The crash analysis used an interrupted time series approach following the procedure described by (Box and Jenkins, 1976). Blood alcohol concentrations (BACs) of drivers involved in fatal crashes provide the best objective measure of alcohol involvement, but fatal crashes were not appropriate here because of the small number of such crashes that occurred in the study jurisdiction (three in the entire year 1998). Instead, two surrogate measures of Tipsy Taxi program effects were used in this analysis, nighttime crashes and injury crashes1. Quarterly counts of such crashes were used in the analysis.
In order to help rule out the effect of other factors unrelated to the program, two comparison jurisdictions with similar socio-economic and DUI enforcement systems were used, Gunnison County (including Crested Butte) and San Miguel County (Including Telluride). A step function intervention at the start of the program (December 1984) was used, and the comparison counties were used as explanatory series. To meet the stationarity requirements of the Box-Jenkins procedure, logarithmic transformations of the time series were used.
The analysis of nighttime crashes found a small, but statistically insignificant (t = -0.48), reduction in nighttime crashes of about 4% after the program began. This lack of any meaningful reduction is apparent from Figure 4 which shows the number of nighttime crashes that occurred in each quarter during the period 1976-1998. The symbols represent the raw data, and the legend indicates the two modeled series that were fitted to the data. The difference between the two modeled series is too small to be seen on the graph.
The analysis of injury crashes gave quite different results, a highly significant (t = -2.61) reduction of 15%. The reduction is clearly visible on the graph (Figure 5). A separate time series analysis of the comparison series of injury crashes indicated no reduction at any intervention point near the start of Tipsy Taxi (mean = 35 injury crashes per quarter).

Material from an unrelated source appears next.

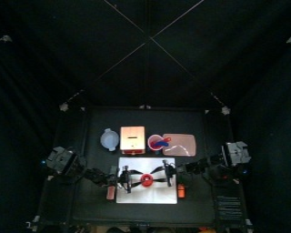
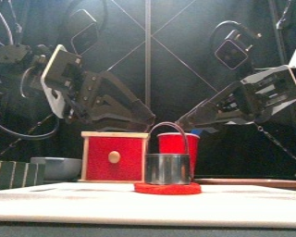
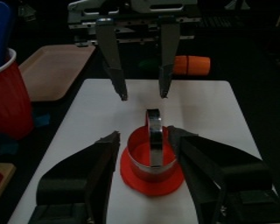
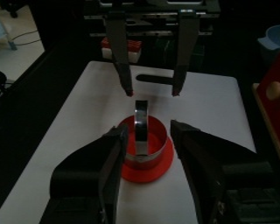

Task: Get the cutter from the drawer then cut the dough then place the extra dough in the bowl
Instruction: Cut the dough

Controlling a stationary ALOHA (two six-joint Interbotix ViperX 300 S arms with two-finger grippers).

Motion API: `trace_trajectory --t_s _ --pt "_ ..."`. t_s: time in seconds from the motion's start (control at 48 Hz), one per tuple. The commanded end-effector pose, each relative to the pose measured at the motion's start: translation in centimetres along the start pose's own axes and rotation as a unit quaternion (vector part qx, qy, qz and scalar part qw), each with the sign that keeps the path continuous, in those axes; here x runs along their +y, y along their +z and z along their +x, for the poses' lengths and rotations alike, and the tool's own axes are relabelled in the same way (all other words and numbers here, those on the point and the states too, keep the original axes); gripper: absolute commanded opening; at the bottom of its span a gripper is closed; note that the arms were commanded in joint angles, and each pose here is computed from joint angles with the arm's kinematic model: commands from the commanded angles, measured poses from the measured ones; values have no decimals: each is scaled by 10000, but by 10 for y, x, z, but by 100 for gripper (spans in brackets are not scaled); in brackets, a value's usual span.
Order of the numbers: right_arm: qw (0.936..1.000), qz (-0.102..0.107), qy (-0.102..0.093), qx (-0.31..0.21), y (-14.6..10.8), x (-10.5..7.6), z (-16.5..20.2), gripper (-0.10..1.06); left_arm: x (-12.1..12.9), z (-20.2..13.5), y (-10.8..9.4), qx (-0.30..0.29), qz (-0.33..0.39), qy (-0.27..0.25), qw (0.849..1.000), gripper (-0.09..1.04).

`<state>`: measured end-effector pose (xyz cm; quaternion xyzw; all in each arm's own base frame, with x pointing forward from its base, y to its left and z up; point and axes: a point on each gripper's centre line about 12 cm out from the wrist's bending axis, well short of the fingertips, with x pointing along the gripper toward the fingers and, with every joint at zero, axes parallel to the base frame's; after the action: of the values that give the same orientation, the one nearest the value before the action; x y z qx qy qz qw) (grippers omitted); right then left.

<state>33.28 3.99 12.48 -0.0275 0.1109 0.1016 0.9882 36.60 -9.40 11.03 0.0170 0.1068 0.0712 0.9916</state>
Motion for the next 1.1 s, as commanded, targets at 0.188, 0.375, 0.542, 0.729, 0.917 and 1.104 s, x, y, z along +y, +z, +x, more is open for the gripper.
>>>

There were too few fatal crashes in Pitkin County and the comparison counties for formal time series analysis. Nevertheless, we plotted the annual number of such crashes versus year for the period to see if any differences were suggested between the two groups. The results are shown in Figure 6, and do suggest a reduction in the number of Pitkin County fatal crashes after the intervention, and little or no reduction in the number of fatal crashes in the comparison counties.
We then performed a before-and-after analysis of the ratio of Pitkin Countyís fatal crashes to the comparison countiesís fatal crashes to see if there was any significant change in the ratio after the intervention. We found that the ratio decreased from 0.78 to 0.60 (30%), but that, as expected, the decrease was not statistically significant (p=0.29). We also performed an ANOVA analysis of fatal crashes as a function of county (Pitkin and comparison) and period (before and after), finding no significant interaction effect (p=0.89). There were, however, significant main effects for both county (p=0.01) and period (p=0.02). The mean in Pitkin County was less than the mean in the comparison counties (4.6 per year and 6.8 per year, respectively), and the mean after Tipsy Taxi was less than the mean before Tipsy Taxi (4.7 per year and 6.6 per, respectively).
Because Pitkin County has relatively few crashes, reductions which approach statistical significance are unlikely to be found except with interventions with dramatic results. The fact that nighttime, injury and fatal crashes all have declined coincident with the implementation of the Tipsy Taxi program and that injury crashes declined significantly gives credence to the proposition that this ride service program has served to help reduce alcohol-related crashes.
1Nighttime and injury crashes are often used as proxy measures of alcohol-related crashes in studies of this nature involving small jurisdictions.